[WHAT YOU SHOULD DO]
Among the records that follow, set down only the lines from the one containing "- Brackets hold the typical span" to the one containing "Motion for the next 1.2", both included, exactly.

[Collected data entries]
■ ■ ■ ■ ■ ■ ■
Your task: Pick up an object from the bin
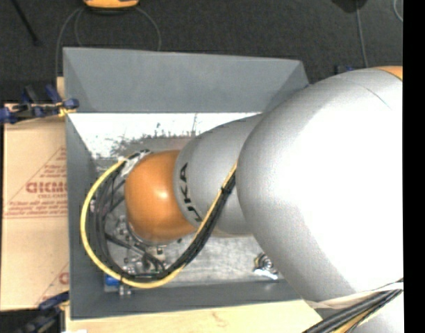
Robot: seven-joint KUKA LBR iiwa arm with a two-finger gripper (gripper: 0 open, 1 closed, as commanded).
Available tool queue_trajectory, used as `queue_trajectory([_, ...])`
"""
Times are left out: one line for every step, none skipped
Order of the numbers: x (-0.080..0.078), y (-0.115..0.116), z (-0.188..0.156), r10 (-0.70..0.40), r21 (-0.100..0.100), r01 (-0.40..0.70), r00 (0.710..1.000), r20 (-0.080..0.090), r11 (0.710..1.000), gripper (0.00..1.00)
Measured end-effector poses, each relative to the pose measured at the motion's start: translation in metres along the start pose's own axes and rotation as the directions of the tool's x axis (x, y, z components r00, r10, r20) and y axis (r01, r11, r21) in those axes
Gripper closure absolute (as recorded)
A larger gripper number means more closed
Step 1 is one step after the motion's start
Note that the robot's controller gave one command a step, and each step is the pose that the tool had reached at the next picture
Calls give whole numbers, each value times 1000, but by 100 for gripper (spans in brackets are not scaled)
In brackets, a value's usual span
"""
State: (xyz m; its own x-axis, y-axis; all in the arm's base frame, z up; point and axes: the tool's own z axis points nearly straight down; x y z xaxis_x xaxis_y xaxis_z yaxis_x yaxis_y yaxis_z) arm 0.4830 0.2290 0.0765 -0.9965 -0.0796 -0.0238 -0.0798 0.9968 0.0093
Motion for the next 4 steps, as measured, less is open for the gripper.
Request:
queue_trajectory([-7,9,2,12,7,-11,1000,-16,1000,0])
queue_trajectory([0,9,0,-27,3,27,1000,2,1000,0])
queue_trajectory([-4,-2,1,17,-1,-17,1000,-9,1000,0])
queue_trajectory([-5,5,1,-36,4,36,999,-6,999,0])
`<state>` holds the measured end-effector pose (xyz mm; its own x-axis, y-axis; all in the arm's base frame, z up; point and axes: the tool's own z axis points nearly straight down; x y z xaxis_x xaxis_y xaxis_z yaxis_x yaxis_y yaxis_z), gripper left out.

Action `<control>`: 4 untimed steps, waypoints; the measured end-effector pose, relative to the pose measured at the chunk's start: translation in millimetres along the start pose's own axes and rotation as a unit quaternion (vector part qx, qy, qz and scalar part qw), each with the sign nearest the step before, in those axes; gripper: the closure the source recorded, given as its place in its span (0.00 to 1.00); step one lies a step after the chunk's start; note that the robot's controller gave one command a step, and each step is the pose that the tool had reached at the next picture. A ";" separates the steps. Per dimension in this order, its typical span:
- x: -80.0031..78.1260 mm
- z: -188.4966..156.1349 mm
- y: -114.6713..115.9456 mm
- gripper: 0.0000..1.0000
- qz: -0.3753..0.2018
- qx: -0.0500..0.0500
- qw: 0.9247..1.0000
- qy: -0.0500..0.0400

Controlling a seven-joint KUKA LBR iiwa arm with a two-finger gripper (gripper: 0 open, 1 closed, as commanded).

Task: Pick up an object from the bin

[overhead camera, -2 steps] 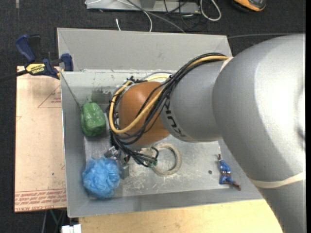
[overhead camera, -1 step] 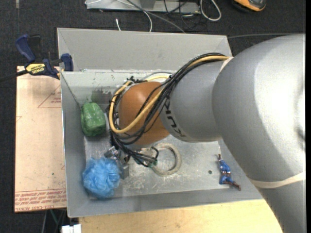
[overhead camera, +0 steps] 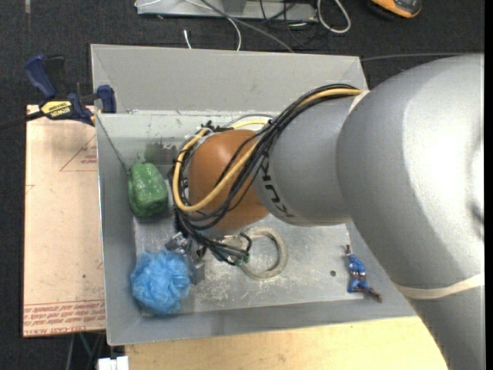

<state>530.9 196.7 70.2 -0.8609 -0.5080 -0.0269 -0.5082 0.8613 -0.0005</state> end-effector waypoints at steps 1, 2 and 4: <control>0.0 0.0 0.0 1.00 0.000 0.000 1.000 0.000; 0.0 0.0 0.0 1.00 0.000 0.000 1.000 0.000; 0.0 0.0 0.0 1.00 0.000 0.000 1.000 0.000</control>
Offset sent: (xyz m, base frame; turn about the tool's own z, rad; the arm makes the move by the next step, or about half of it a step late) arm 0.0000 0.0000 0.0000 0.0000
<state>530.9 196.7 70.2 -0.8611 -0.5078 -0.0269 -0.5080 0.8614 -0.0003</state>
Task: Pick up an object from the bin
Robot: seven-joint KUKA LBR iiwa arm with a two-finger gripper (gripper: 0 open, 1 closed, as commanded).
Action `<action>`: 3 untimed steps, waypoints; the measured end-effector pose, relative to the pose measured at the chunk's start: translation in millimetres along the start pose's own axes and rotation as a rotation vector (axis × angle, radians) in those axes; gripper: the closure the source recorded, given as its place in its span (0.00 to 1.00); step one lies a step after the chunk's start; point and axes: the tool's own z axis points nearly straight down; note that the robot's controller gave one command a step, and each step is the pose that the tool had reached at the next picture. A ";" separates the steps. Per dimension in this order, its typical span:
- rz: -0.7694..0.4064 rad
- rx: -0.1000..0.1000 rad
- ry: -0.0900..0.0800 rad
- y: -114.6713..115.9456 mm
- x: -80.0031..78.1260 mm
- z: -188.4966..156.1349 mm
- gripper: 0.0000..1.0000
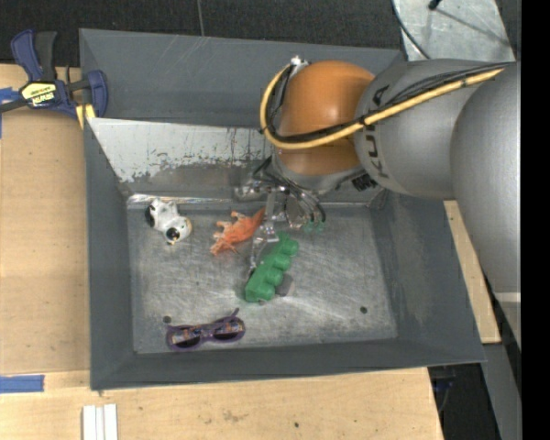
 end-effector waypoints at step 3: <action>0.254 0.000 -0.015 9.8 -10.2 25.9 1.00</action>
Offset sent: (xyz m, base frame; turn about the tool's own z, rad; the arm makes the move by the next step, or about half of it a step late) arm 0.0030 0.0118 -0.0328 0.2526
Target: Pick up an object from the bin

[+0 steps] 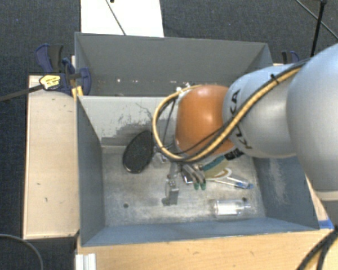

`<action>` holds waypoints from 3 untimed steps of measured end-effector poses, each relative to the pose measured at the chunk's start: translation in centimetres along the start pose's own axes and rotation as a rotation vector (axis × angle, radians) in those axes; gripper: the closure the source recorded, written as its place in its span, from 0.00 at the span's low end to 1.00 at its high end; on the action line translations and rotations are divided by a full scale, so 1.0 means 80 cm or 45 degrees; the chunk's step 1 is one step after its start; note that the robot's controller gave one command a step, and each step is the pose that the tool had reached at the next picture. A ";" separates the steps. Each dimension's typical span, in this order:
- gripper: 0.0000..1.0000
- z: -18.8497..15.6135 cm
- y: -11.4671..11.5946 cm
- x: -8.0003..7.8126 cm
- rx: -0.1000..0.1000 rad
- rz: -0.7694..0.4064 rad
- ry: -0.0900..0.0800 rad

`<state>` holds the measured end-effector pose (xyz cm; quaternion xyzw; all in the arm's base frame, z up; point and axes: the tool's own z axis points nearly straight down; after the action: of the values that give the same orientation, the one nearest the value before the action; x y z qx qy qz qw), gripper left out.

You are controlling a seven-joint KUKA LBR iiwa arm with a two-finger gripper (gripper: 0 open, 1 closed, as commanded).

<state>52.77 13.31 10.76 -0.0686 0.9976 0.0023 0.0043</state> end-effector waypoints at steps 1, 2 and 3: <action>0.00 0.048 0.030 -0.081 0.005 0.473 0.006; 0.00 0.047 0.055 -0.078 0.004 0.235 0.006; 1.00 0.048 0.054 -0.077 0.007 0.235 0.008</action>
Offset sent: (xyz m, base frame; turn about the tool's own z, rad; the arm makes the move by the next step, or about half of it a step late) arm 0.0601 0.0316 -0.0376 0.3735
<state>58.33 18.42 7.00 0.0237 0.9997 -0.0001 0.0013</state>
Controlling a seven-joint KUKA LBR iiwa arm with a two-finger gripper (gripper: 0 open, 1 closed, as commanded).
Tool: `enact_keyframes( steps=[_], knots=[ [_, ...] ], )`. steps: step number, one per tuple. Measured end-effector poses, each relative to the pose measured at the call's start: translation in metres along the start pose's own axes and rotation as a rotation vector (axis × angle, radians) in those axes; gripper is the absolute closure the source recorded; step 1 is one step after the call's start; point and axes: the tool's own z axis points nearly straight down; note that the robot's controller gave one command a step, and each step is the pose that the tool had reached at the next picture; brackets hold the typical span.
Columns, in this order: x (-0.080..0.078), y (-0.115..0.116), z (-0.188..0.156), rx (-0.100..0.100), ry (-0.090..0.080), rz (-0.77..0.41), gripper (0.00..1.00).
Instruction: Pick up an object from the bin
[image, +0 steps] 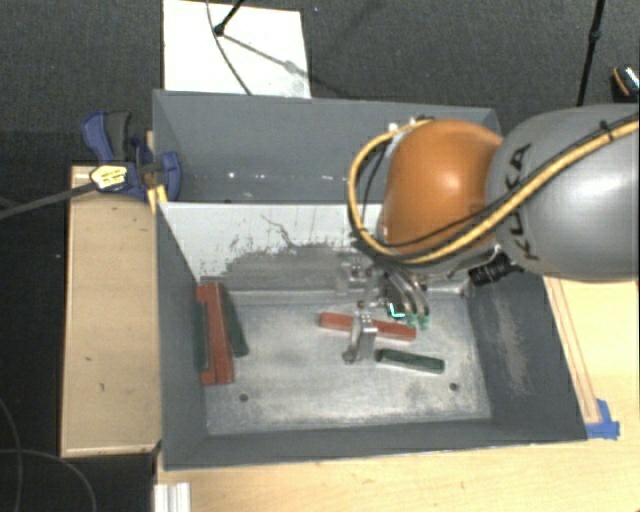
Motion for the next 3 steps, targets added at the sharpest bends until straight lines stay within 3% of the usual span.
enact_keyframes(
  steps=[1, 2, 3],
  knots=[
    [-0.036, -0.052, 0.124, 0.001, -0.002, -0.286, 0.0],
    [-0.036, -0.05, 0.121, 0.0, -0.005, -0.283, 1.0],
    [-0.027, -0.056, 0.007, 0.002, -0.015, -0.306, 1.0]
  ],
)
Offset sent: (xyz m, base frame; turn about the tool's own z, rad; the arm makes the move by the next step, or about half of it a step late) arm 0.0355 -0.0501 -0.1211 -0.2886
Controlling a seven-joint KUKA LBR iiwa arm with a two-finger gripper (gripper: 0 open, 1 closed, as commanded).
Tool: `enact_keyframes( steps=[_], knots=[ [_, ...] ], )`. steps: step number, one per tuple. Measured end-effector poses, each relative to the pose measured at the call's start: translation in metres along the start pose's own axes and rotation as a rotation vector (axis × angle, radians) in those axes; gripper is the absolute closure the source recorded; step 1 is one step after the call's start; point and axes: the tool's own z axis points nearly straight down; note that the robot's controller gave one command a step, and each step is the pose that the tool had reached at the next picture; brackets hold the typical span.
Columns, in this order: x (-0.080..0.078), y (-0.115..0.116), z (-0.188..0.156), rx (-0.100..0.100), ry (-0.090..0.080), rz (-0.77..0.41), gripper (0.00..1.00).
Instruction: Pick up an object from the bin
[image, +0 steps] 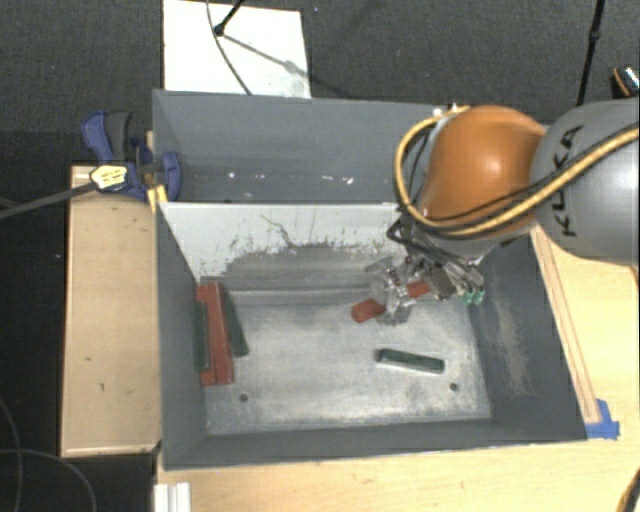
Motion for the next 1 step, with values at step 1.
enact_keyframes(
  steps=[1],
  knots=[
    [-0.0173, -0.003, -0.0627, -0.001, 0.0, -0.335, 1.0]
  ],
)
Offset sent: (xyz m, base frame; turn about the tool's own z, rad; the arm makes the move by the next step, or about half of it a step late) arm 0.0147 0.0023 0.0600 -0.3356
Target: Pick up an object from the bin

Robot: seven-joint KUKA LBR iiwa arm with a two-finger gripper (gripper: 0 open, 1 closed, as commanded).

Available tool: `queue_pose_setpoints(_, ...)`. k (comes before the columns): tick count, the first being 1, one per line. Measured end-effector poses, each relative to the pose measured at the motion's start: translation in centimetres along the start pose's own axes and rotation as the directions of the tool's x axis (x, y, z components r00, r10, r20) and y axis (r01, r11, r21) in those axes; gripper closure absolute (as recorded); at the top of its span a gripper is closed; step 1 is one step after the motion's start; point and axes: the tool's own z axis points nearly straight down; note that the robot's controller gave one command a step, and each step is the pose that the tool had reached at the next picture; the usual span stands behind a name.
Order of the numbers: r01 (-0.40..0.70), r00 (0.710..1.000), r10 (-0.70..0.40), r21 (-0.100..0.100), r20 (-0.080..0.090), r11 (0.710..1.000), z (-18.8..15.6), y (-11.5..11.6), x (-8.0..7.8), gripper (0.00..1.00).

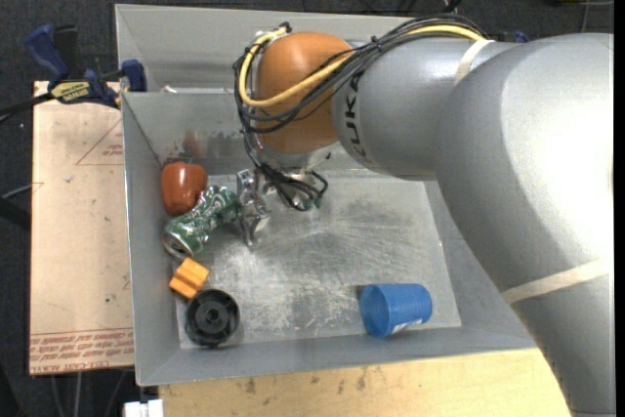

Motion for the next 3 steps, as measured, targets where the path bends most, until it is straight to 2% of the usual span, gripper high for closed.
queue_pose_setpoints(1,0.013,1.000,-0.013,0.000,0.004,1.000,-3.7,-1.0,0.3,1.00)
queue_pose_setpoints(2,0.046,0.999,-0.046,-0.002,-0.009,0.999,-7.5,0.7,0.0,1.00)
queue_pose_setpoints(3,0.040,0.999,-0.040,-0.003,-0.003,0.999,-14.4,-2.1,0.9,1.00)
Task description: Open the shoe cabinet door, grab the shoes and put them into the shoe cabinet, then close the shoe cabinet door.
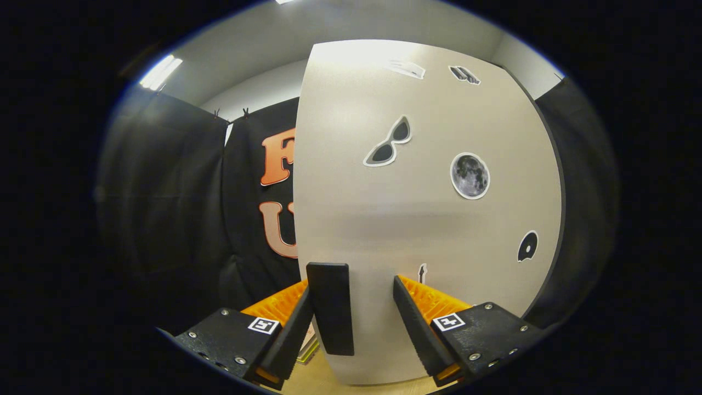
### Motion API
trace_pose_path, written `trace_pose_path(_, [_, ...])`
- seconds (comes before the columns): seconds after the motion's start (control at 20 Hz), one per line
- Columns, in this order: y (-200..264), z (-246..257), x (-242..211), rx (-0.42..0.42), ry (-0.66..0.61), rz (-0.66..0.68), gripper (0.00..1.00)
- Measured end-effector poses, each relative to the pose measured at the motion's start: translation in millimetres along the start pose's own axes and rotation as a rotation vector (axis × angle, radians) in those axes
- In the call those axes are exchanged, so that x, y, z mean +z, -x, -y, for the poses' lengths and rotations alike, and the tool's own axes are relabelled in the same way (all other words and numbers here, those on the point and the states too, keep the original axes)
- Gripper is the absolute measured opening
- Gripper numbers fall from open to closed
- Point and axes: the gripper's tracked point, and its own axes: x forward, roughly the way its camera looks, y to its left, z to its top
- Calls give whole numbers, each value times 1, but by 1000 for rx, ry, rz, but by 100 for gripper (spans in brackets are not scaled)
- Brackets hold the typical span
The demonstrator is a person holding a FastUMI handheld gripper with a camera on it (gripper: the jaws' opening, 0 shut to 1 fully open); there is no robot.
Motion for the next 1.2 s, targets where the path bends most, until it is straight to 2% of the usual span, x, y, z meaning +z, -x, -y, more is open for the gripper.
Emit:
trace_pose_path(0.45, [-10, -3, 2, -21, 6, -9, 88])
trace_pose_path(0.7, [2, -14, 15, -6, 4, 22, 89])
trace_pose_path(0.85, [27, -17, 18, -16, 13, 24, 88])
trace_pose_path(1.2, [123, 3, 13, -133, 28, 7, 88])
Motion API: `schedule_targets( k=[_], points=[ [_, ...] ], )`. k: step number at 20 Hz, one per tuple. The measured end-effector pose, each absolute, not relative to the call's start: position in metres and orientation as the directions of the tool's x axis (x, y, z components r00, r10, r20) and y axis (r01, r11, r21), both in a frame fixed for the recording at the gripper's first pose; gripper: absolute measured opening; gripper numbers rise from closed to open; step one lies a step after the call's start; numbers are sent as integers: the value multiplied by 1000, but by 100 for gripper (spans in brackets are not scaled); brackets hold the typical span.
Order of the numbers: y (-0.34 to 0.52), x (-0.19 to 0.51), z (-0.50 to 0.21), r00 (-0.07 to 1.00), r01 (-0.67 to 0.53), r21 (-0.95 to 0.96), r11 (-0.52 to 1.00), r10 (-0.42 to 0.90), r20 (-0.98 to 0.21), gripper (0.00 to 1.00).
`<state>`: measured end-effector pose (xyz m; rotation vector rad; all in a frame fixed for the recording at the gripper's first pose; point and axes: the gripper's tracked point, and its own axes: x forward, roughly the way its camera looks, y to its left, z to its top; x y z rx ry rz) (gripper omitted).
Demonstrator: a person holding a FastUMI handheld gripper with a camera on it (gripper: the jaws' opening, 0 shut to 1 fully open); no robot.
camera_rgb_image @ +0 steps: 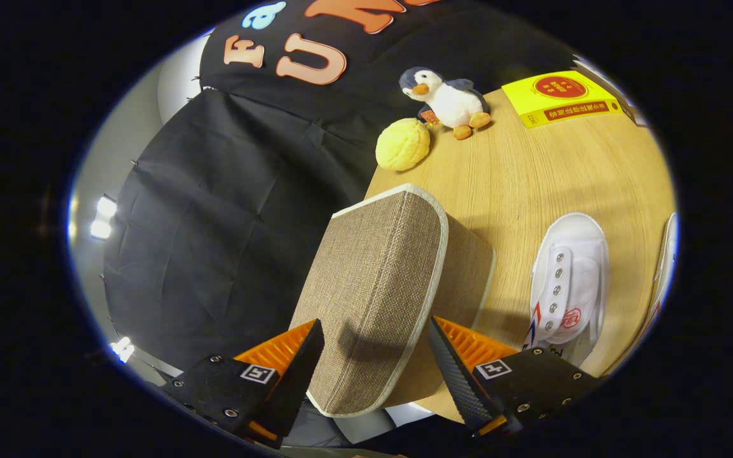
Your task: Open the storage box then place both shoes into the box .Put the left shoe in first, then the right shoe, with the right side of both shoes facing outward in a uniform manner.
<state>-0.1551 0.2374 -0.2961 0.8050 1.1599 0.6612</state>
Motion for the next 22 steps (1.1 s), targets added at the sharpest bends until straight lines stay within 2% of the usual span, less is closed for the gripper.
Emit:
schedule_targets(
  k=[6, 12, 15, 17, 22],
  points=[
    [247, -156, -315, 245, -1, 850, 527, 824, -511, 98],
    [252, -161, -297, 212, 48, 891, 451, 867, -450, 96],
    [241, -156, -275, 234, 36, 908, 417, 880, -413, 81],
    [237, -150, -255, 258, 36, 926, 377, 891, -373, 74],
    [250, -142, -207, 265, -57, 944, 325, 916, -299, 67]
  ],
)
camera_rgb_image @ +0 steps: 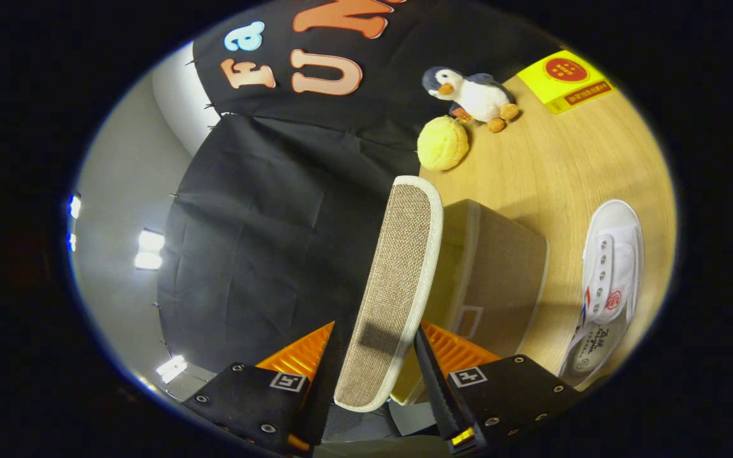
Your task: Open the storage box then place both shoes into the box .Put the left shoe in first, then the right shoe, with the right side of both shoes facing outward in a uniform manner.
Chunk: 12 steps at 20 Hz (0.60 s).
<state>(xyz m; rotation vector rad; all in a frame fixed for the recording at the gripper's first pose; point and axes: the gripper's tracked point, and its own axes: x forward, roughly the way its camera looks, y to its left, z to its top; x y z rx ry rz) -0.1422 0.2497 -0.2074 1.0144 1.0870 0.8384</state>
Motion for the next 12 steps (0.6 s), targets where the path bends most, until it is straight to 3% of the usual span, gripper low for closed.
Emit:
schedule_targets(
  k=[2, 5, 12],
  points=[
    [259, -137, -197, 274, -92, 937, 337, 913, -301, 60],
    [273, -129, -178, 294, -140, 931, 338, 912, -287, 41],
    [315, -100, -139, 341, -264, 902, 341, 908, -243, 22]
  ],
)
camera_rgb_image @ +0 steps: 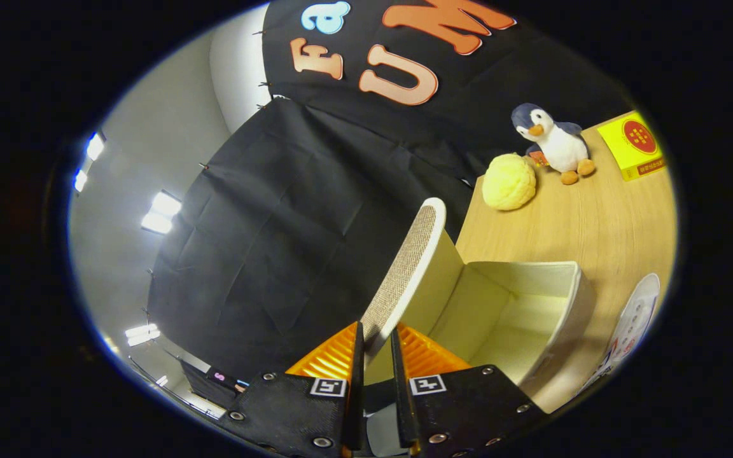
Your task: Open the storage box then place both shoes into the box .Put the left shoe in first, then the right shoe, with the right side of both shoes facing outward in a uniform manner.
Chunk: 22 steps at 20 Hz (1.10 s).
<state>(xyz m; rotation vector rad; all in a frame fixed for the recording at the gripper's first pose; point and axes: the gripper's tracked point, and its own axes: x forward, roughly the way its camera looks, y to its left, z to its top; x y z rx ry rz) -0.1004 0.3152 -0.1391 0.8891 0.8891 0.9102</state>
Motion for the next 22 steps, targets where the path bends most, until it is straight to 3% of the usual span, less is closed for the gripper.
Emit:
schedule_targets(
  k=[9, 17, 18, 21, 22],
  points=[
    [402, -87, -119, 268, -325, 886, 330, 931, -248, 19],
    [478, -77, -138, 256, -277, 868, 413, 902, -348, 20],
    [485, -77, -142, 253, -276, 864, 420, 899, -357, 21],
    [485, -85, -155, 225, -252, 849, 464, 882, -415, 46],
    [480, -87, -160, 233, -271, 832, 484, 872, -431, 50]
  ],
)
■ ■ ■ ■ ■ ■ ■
[PROBLEM SOLUTION]
- Brackets hold the typical span
The demonstrator is a person holding a FastUMI handheld gripper with a camera on it (gripper: the jaws' opening, 0 shut to 1 fully open); there is no robot.
Motion for the next 1.2 s, targets where the path bends most, until it is straight to 2% of the usual span, x, y, z meaning +z, -x, -y, more is open for the gripper.

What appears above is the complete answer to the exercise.